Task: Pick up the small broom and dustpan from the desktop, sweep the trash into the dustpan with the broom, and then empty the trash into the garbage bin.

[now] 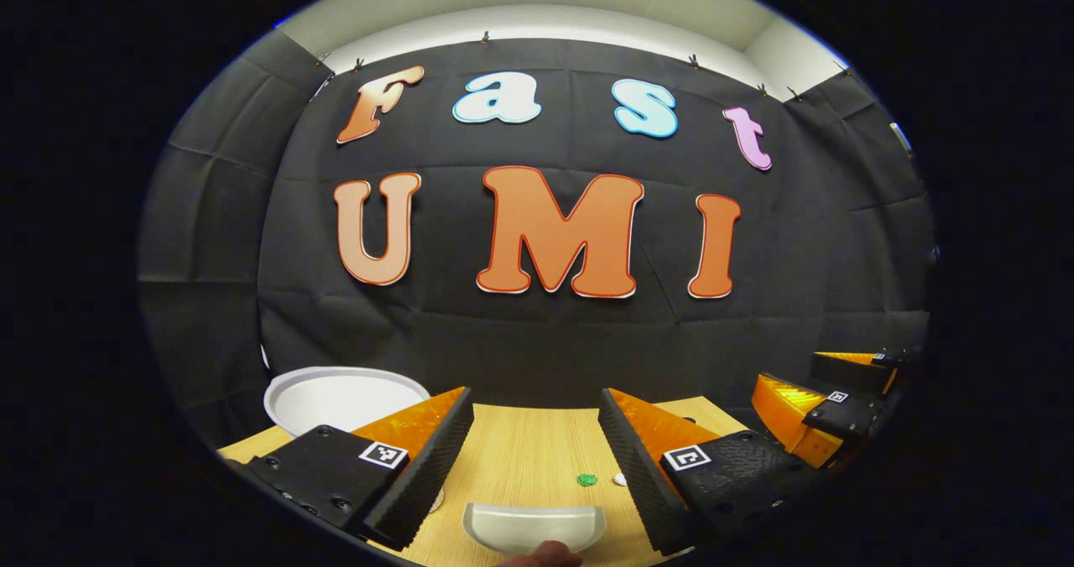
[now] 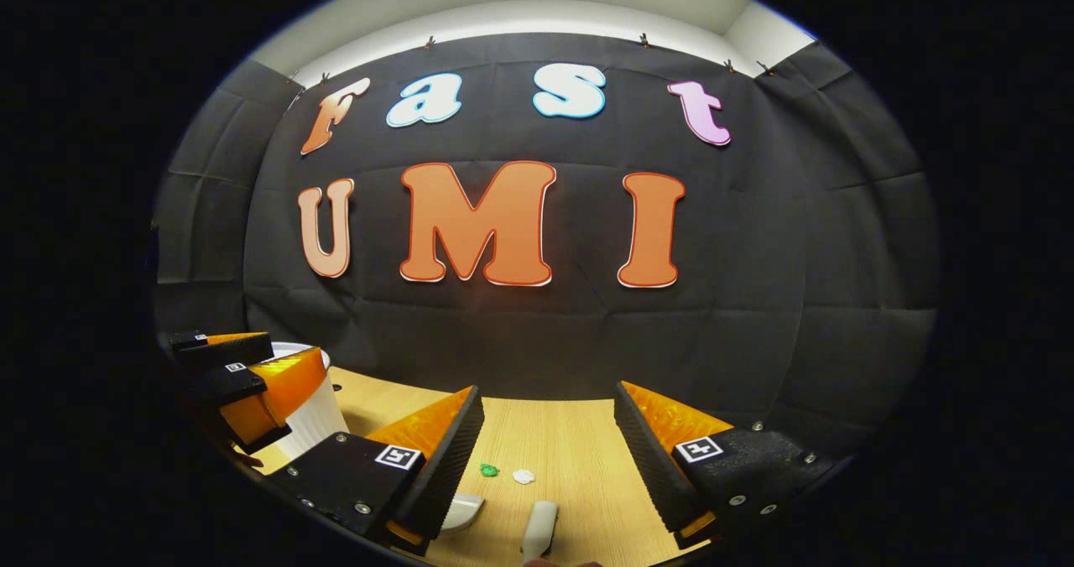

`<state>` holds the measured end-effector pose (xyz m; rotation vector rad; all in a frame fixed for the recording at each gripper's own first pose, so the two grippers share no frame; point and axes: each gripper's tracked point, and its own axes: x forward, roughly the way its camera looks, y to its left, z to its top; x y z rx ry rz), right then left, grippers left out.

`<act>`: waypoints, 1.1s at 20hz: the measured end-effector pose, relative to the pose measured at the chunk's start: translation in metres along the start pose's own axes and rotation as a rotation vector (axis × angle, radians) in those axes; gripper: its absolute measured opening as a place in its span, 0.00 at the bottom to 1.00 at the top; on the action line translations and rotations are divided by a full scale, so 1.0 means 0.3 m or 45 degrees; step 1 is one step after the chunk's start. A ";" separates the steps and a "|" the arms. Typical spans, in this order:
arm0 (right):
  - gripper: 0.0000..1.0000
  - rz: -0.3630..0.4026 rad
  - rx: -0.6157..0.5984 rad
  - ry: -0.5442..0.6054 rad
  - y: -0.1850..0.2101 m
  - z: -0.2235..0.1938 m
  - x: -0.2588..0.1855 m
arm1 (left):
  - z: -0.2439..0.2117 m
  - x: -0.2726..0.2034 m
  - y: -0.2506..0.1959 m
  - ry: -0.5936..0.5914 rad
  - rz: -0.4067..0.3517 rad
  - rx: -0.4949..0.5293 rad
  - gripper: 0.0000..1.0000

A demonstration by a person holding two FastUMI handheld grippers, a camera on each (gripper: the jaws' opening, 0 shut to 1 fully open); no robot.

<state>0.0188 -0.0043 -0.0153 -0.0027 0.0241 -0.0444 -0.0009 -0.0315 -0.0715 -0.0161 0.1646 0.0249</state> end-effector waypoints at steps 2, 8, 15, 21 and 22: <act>0.94 0.003 0.004 0.025 0.003 -0.020 0.006 | -0.023 0.004 -0.005 0.031 -0.012 -0.002 0.95; 0.94 -0.005 -0.001 0.295 0.022 -0.244 0.029 | -0.270 0.041 -0.005 0.348 -0.054 -0.057 0.95; 0.95 -0.046 0.075 0.820 0.051 -0.647 -0.023 | -0.683 -0.037 -0.023 0.983 -0.187 -0.084 0.97; 0.95 -0.094 -0.019 1.089 0.039 -0.883 -0.095 | -0.717 -0.150 -0.022 1.476 -0.302 -0.158 0.98; 0.95 -0.076 -0.020 1.138 0.045 -0.916 -0.101 | -0.705 -0.162 -0.014 1.545 -0.296 -0.154 0.98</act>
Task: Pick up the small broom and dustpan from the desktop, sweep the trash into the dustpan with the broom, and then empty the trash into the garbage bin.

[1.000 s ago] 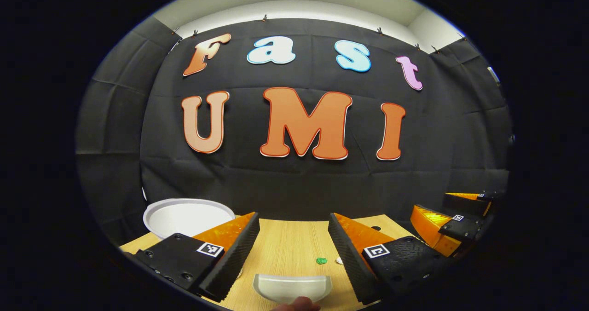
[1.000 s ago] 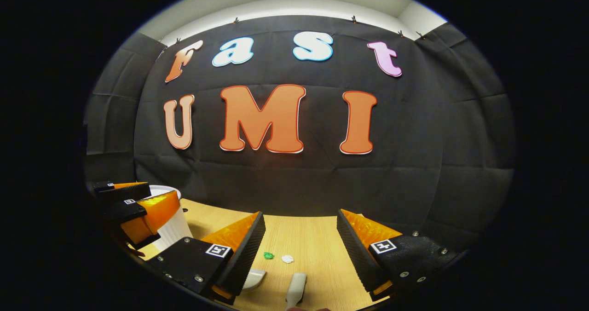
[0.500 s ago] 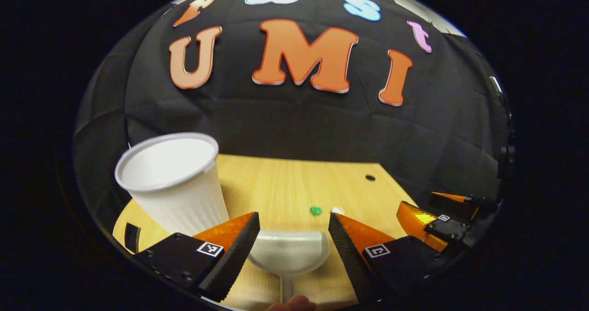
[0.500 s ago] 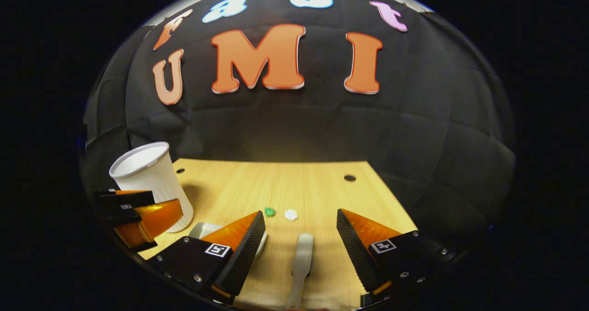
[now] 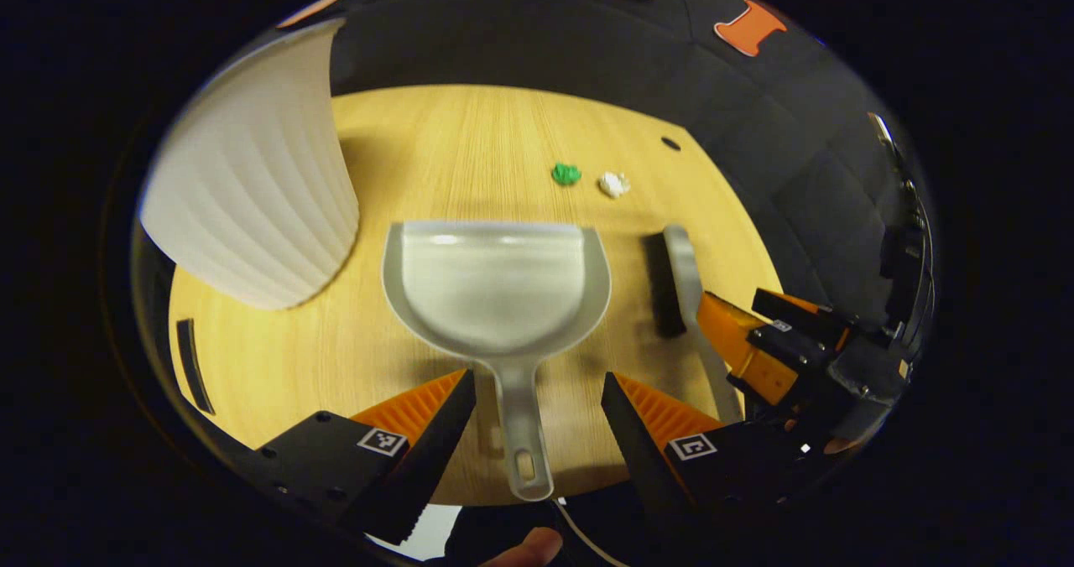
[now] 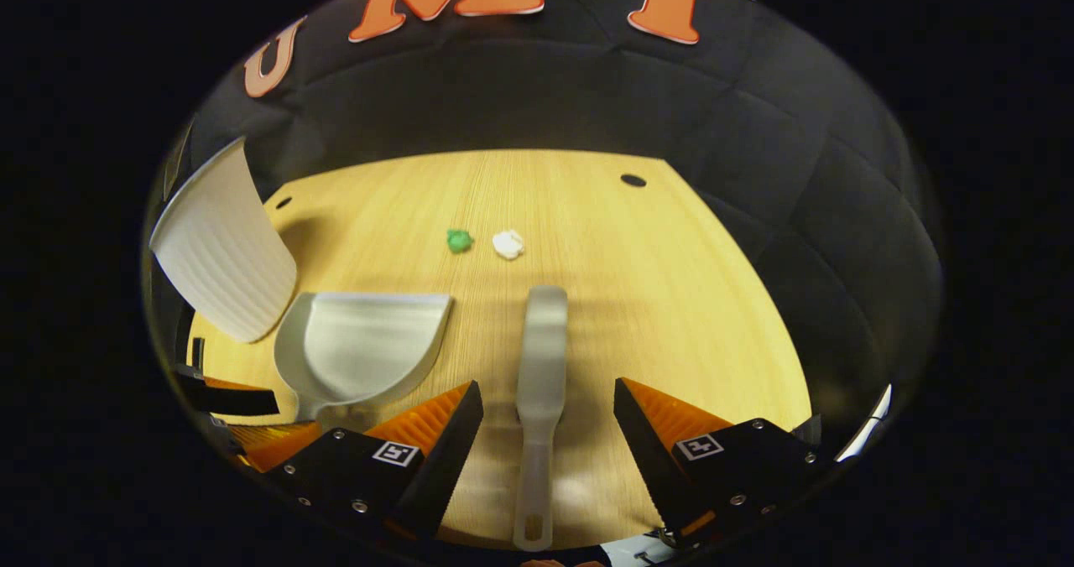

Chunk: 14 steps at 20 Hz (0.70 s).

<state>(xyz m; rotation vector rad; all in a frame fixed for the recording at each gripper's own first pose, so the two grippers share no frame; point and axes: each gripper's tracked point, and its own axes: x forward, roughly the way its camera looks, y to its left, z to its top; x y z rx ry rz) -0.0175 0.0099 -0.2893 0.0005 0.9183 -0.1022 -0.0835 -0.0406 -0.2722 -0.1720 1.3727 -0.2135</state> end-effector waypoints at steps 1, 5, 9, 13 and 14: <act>0.96 0.021 -0.018 0.039 0.008 -0.019 0.024 | 0.013 -0.014 0.003 0.037 0.009 -0.010 0.97; 0.95 0.076 -0.131 0.118 0.014 -0.015 0.129 | 0.048 0.046 0.049 0.125 0.127 -0.057 0.97; 0.95 0.092 -0.223 0.186 -0.016 -0.030 0.203 | 0.050 0.134 0.069 0.218 0.193 -0.082 0.88; 0.71 0.084 -0.250 0.255 -0.025 -0.051 0.250 | 0.059 0.174 0.112 0.251 0.272 -0.004 0.59; 0.48 0.070 -0.244 0.263 -0.034 -0.047 0.251 | 0.062 0.169 0.116 0.254 0.258 0.018 0.44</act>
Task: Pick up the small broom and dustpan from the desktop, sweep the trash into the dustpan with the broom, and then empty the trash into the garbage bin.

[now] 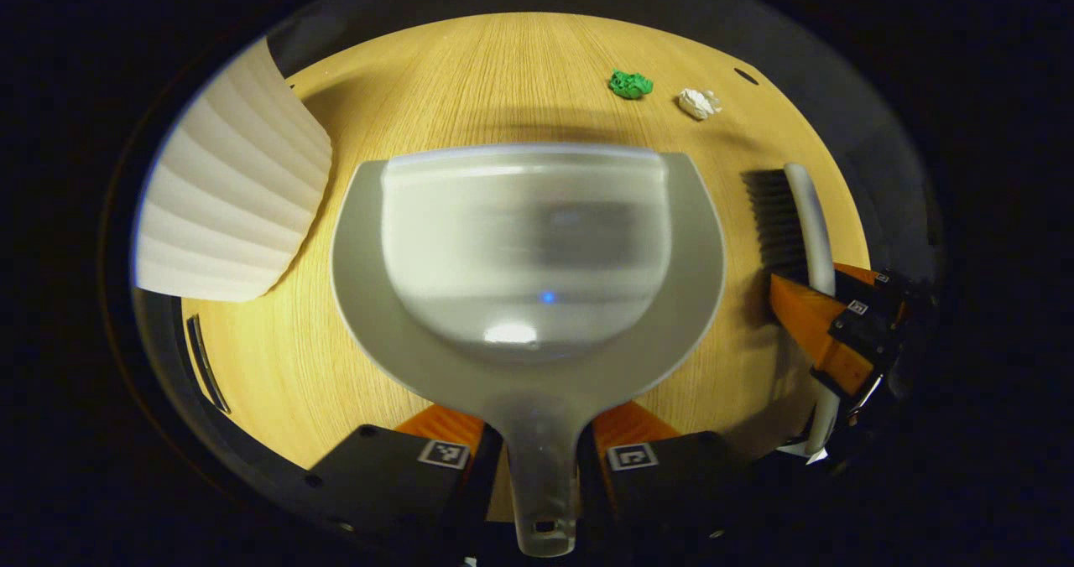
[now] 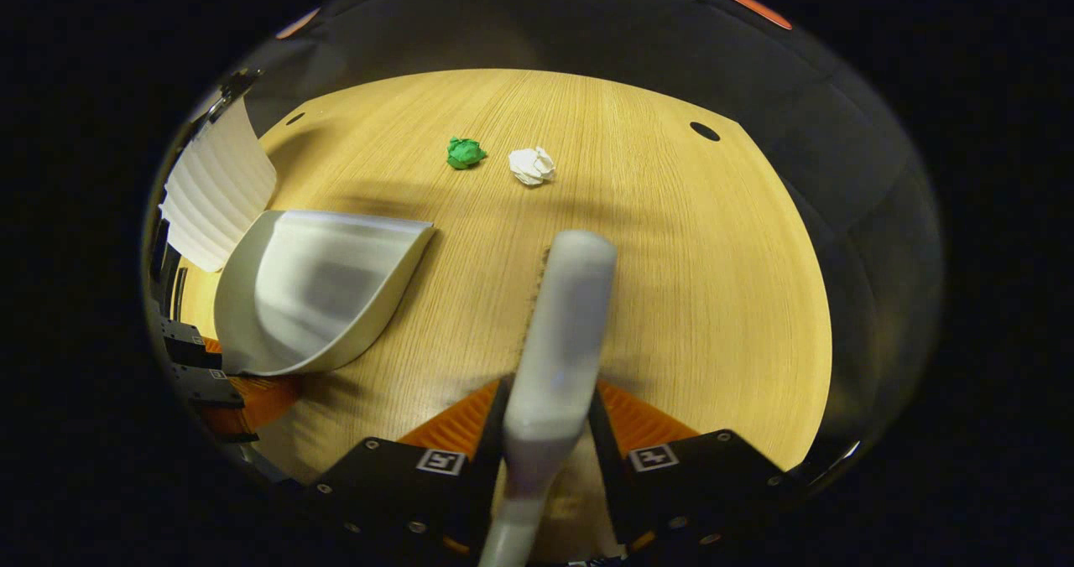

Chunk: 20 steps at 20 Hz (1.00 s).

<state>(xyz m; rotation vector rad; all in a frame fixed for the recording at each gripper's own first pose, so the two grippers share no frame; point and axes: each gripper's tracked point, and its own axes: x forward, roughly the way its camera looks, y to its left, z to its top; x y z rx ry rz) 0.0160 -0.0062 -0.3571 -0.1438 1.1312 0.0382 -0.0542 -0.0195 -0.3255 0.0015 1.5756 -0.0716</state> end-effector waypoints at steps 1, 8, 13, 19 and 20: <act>0.50 0.010 0.014 0.015 0.006 -0.001 0.002 | 0.000 0.009 0.007 0.008 0.006 0.024 0.40; 0.38 0.060 0.080 0.033 -0.091 0.130 0.023 | 0.099 0.084 0.038 0.049 -0.084 0.409 0.33; 0.38 0.108 -0.106 0.045 -0.173 0.355 0.110 | 0.223 0.116 0.011 0.070 -0.161 0.679 0.33; 0.38 0.239 -0.418 0.080 -0.137 0.573 0.241 | 0.342 0.195 0.018 0.103 -0.114 0.809 0.33; 0.38 0.286 -0.466 0.105 -0.101 0.579 0.249 | 0.351 0.207 0.015 0.117 -0.114 0.823 0.34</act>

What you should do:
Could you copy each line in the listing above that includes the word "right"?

Answer to this problem:
`<state>` holds the measured end-effector pose (xyz m; rotation vector rad; all in a frame fixed for the recording at each gripper's own first pose, so the two grippers share no frame; point and axes: each gripper's tracked point, and its own axes: x forward, roughly the way its camera looks, y to its left, z to its top; x y z rx ry rz), right then left, grippers left out.
arm0 (right):

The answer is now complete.